This utterly new irritation gnawed into her intestines like termites into trees because for her life's first time, she had to confront disapproval from and for someone she loved who clearly loved her back. Around Simcha, from Simcha, because of Simcha, love was suddenly intermingled with dread, pettiness, anger, belittlement, cynicism. Would love, could love, ever feel the same again?
By the end of week 4, Simcha'd said nothing particularly embarrassing. But it's Purim, it's Alamo Square Park, it's time to get so drunk you don't know the difference between Haman and Mordechai. All Bethany has to say the words: free hard liquor and 90% of San Francisco Friends High School show up, and so will half the adults from the Church of the Holy Fellowship. So will the entire Greyling family, whose brother will make a phone call to the police to ensure nobody's bothered for serving underage liquor. Not that Fat Tuesday is a Quaker or UU holiday, but when Bethany tells Mary that Rabbi Freylik's terrified nobody'll show up for Purim, Mary suggests that the Freyliks can turn their Purim party into a combination Purim and Mardi Gras. Bethany tells Simcha, Simcha reluctantly tells Rabbi Freylik, knowing that Tateh will jump at it.
Ordinarily, charedim, even Chabadniks, would ordinarily wretch at the idea of an interfaith event. But these are no ordinary times for Chabad. The 92-jahr-alt Rebbe, unable to talk for two years, had a stroke while praying at graveside of the last Lubavitcher Rebbe, his father-in-law, which left him completely paralyzed on the right side. Moshiach should probably be do more than be able to sit silently in a wheelchair, but the fact that he lives on with seeming permanence, one foot in the world to come and both feet unable to stand, somehow heightens the speculation that Der Rebbe is Moshiach.

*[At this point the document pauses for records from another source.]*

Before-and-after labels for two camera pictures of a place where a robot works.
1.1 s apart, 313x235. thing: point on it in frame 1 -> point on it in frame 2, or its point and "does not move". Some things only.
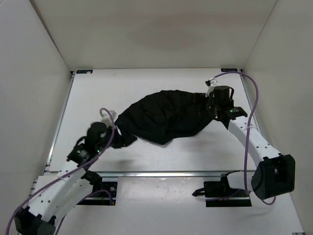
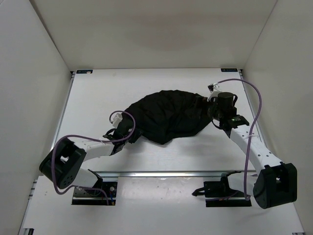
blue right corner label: (229, 69) does not move
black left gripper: (109, 128) -> (137, 134)
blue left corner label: (90, 71) does not move
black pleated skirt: (162, 117) does not move
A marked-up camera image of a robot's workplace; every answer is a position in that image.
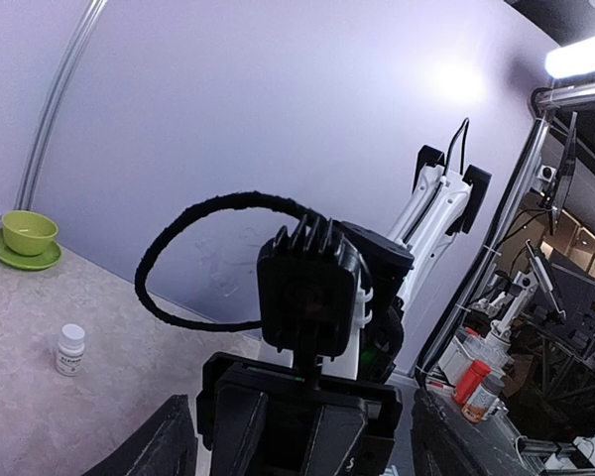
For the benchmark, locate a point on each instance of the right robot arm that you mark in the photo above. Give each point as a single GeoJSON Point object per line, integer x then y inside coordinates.
{"type": "Point", "coordinates": [444, 203]}

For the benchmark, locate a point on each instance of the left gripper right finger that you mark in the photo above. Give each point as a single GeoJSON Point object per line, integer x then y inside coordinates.
{"type": "Point", "coordinates": [444, 442]}

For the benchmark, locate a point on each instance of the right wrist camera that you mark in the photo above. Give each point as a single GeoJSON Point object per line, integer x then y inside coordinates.
{"type": "Point", "coordinates": [307, 286]}

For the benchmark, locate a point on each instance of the orange pill bottle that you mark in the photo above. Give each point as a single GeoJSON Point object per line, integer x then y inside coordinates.
{"type": "Point", "coordinates": [472, 378]}

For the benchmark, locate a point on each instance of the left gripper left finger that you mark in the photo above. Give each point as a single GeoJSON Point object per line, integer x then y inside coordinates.
{"type": "Point", "coordinates": [165, 444]}

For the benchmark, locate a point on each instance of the white pill bottle front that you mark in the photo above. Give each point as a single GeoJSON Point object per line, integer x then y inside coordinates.
{"type": "Point", "coordinates": [70, 349]}

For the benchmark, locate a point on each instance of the green bowl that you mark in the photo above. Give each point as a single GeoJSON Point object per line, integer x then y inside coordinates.
{"type": "Point", "coordinates": [28, 233]}

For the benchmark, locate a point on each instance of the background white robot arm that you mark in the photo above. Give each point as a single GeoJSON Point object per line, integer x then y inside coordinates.
{"type": "Point", "coordinates": [510, 304]}

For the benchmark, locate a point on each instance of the grey capped jar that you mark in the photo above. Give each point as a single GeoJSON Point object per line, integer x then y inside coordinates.
{"type": "Point", "coordinates": [483, 399]}

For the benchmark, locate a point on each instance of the right aluminium frame post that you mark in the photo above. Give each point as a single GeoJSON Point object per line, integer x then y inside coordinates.
{"type": "Point", "coordinates": [65, 71]}

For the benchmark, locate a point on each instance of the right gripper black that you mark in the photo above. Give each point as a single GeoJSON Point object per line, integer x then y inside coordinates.
{"type": "Point", "coordinates": [257, 418]}

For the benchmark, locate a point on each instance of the ceiling light tube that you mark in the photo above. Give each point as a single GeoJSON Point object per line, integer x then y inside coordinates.
{"type": "Point", "coordinates": [572, 60]}

Nobody's in charge of Chabad and every Rabbi's too busy jockeying for position to oversee themselves. It's a miracle the whole cult of personality doesn't fall apart, and every Lubavich shaliach makes his own rules. Rebbe Freylik has big plans for whatever new regime comes when the Rebbe ascends to Olam Ha'Ba, and this is the perfect reason summon allies. If no guests show up for the Purim party, Ori's gotta explain to them why they travelled across the country for a party so small. Nu? What they don't know about who shows up can't hurt? Deh Kad'sh Bar-khoo always looks out for us and even if we don't admit it, these schkotzer idolworshippers really seem like nice people. These ahkoo'im promise they won't bring meat, and they're even gonna bring their own liquor, cuz all dey do is trink. They don't even celebrate deh Mardi Gras. No goyisheh brokhes, no crucifix, it's almost like deh goyim respect us! They gonna pay far deh jazz band, fah deh masks, fah deh hula hoops, and fah deh beads. Maybe Hashem really does like these people, half of deh members are married to Jews! Nu? So even if a hundred or two goyim show up along with three or four Jews, we tell the ander schlichim it's to bring the intermarried ones back to us. What reason to complain? Nu?

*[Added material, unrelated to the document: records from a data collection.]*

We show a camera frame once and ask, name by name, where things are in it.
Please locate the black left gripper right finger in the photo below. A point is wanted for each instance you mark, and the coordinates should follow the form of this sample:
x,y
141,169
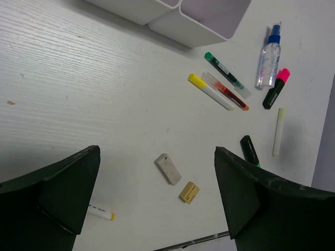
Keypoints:
x,y
267,212

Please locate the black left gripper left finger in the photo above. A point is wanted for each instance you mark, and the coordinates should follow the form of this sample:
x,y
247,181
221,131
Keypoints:
x,y
46,209

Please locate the clear spray bottle blue cap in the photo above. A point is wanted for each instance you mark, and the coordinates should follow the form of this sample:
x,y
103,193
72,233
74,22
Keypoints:
x,y
269,60

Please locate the white marker orange-yellow end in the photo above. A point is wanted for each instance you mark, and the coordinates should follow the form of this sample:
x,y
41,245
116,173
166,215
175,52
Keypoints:
x,y
101,212

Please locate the black highlighter green cap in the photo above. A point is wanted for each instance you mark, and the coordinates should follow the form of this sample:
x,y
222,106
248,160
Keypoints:
x,y
248,150

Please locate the tan yellow eraser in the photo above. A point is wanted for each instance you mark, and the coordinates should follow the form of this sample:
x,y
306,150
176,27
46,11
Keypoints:
x,y
189,192

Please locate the white marker pale yellow cap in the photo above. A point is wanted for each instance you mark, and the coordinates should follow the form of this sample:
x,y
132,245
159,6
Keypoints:
x,y
278,132

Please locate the grey white eraser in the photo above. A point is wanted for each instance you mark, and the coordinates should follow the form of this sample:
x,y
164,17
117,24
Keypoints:
x,y
168,169

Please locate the green ink pen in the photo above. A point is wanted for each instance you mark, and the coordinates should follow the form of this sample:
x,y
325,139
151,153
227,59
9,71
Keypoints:
x,y
238,86

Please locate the black highlighter pink cap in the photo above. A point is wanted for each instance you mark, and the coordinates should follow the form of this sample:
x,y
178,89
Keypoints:
x,y
274,92

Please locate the red ink pen orange cap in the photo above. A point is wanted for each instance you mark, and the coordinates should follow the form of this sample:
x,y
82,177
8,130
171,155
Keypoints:
x,y
217,85

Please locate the white container right bin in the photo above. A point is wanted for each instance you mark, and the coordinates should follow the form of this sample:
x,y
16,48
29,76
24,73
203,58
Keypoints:
x,y
200,23

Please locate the white container bin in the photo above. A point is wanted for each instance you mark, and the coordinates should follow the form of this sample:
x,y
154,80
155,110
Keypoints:
x,y
200,23
141,12

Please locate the white container left bin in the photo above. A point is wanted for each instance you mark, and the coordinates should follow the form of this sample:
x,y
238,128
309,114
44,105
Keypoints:
x,y
141,12

Mary brings everything. She even offers to pay for kosher catering, but the Freylik's don't trust any caterer's kashrus. She ate before she came to help and insists to the Freyliks that they should have to do as little as possible on their own holiday. They won't let her cook but she can at least set up the tables and bring out the food. Seven trips from the Freylik house to the table to bring out Rebbitzen Freylik's unbelievable dishes. Hamentaschen of course, but also phyllo rolls, prune cake, poppyseed roll, falafel salad, something called mujaddara, potato pancakes - sorry, latkes, eggplant and chickpea stew, potato and mushroom dumplings, and challah. It's just unbelievable.

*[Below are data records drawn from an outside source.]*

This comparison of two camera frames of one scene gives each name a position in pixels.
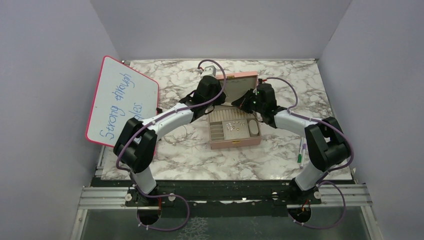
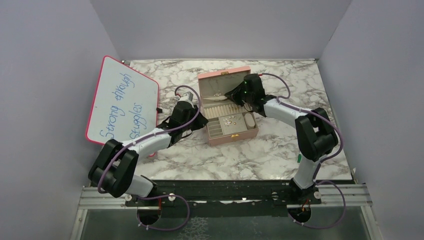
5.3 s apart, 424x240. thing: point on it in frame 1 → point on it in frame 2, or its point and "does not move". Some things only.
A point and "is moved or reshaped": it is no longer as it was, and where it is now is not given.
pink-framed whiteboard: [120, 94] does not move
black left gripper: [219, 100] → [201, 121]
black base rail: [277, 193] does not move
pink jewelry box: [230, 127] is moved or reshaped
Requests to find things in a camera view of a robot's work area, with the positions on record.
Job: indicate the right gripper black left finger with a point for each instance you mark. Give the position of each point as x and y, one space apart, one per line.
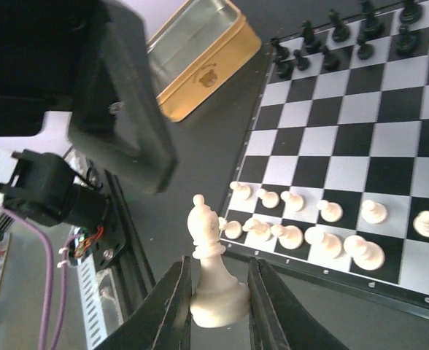
163 320

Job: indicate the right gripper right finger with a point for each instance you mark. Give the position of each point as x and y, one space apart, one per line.
277 318

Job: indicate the white bishop chess piece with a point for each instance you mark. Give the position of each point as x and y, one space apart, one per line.
220 299

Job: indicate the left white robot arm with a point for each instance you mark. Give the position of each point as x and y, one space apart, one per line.
87 58

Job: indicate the black chess piece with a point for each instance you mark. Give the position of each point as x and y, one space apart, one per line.
330 60
341 31
311 42
302 63
372 25
284 69
407 41
411 12
365 50

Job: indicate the black and white chessboard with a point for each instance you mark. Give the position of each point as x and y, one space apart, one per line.
357 133

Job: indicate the gold metal tin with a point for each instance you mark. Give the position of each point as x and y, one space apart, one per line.
201 46

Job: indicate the white slotted cable duct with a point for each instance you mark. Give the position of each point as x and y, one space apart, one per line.
92 310

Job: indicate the black mounting rail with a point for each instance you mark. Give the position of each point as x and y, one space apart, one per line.
120 248

The goyim bring their liquor to put aside Mary and Bob's own, and place it on a second of the two long tables which Bethany and Kristina brought out an hour ago with a blue tablecloth which they bedecked with white flower pedals to give the decoration an Israel theme. It's not like the Freyliks don't drink, and before Rabbi Freylik comes outdoors for the Purim celebration, he takes a shot of whiskey, vodka, and Schnapps each with Rabbi Weiss - who moved from Crown Heights to Ma'aleh Adumim in 1978, Rabbi Grossman who was born in Berlin and now operates Chabad Omaha, Rabbi Schwarzberg from Buenos Aires, Rabbi Kleiner who's basically lived his whole life in a Montreal Yeshiva, and Rabbi Shemtov who was born in Moscow and now runs Chabad DC. But when they go outside, each of them brings out a different flavored bottle of Manischewitz to put on the table. Nobody over 17 touches it.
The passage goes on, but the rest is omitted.